TASK INSTRUCTIONS: Only the lines holding "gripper" are wanted; find them in the listing and return each one.

>>>

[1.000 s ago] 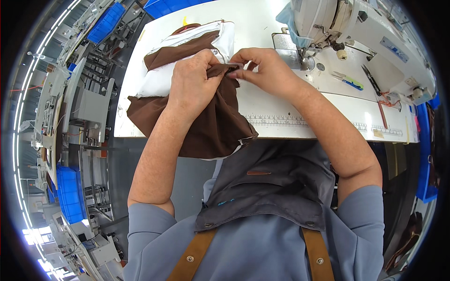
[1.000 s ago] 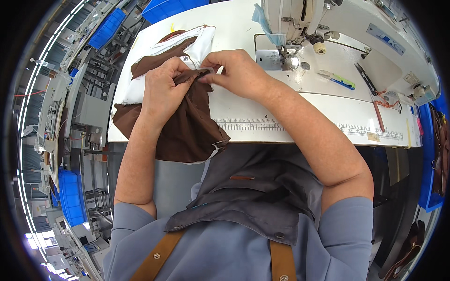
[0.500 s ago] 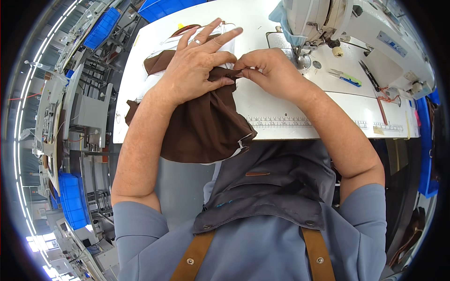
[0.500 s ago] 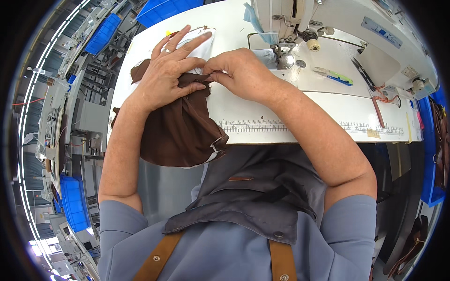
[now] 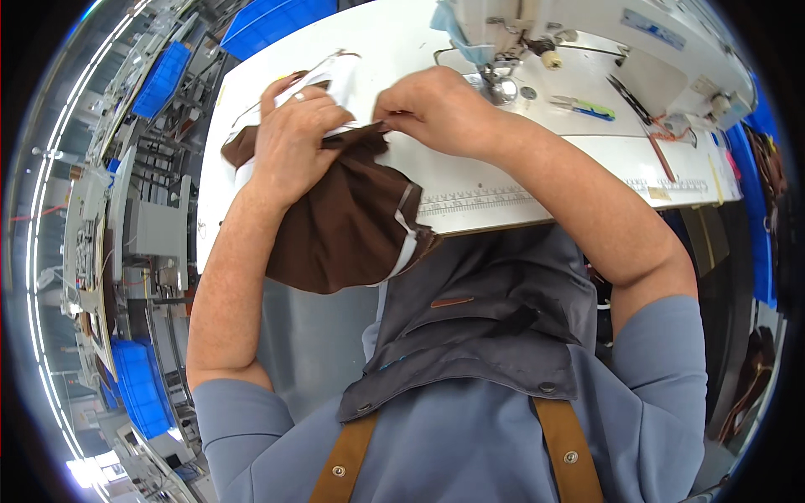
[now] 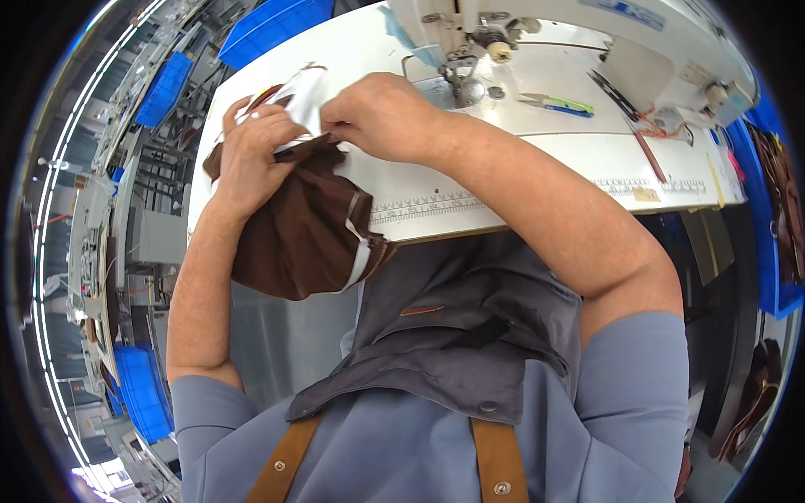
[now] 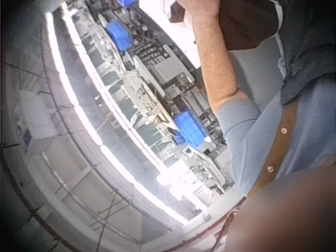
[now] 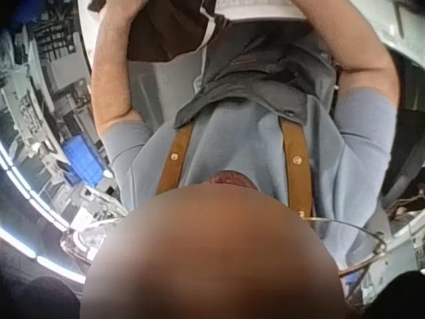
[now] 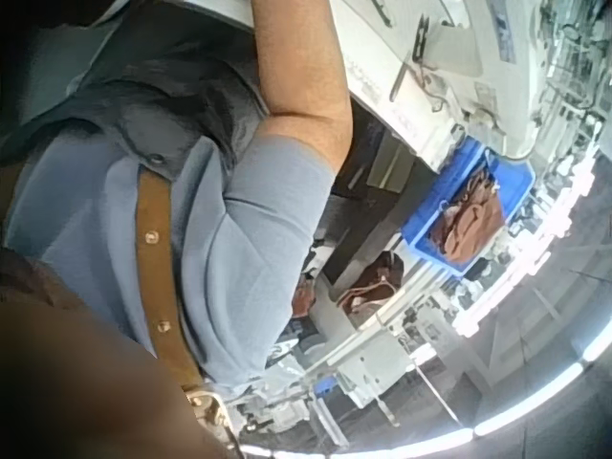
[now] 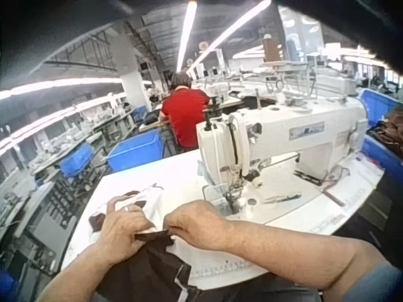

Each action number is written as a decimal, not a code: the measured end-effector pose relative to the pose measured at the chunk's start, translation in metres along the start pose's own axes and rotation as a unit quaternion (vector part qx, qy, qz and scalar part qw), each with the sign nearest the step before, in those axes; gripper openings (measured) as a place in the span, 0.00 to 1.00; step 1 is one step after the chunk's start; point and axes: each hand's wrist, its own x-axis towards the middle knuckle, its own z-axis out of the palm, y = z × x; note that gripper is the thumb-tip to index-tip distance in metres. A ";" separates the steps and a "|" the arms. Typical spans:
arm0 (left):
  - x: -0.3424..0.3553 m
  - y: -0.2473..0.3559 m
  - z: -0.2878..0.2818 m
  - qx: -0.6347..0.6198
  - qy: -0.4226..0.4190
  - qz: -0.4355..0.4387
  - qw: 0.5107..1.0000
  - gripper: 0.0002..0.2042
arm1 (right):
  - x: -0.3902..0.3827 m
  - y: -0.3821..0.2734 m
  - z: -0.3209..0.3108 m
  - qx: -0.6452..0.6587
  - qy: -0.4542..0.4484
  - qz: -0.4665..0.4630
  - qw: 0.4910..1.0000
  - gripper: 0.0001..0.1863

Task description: Sewing and assembling a brown leather bag using an industrial sewing machine.

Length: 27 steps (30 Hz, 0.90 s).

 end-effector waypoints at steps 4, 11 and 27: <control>-0.001 0.003 -0.011 0.193 0.090 0.007 0.977 0.05 | 0.020 0.002 0.005 -0.124 0.114 -0.133 0.977 0.04; 0.033 0.045 0.034 0.266 0.054 0.125 0.954 0.06 | -0.033 0.035 -0.012 -0.188 -0.002 -0.068 0.980 0.04; 0.097 0.078 0.062 0.000 0.001 -0.049 0.999 0.04 | -0.072 -0.060 0.051 -0.037 0.002 0.047 0.998 0.25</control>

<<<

RESULT FOR THIS TASK:
Each action number is written as a decimal, not a code: the measured end-effector pose relative to the pose measured at the chunk's start, translation in metres along the start pose's own axes and rotation as a unit quaternion (vector part qx, qy, qz and scalar part qw), each with the sign nearest the step before, in those axes; gripper openings (measured) as a place in the span, 0.00 to 1.00; step 1 is one step after the chunk's start; point and axes: each hand's wrist, its own x-axis towards the middle knuckle, its own z-axis out of the palm, y = z × x; note that gripper is the thumb-tip to index-tip distance in metres. A ";" separates the steps and a "|" the arms. Typical spans:
  - gripper: 0.0002..0.2042
  - gripper: 0.0001..0.1863

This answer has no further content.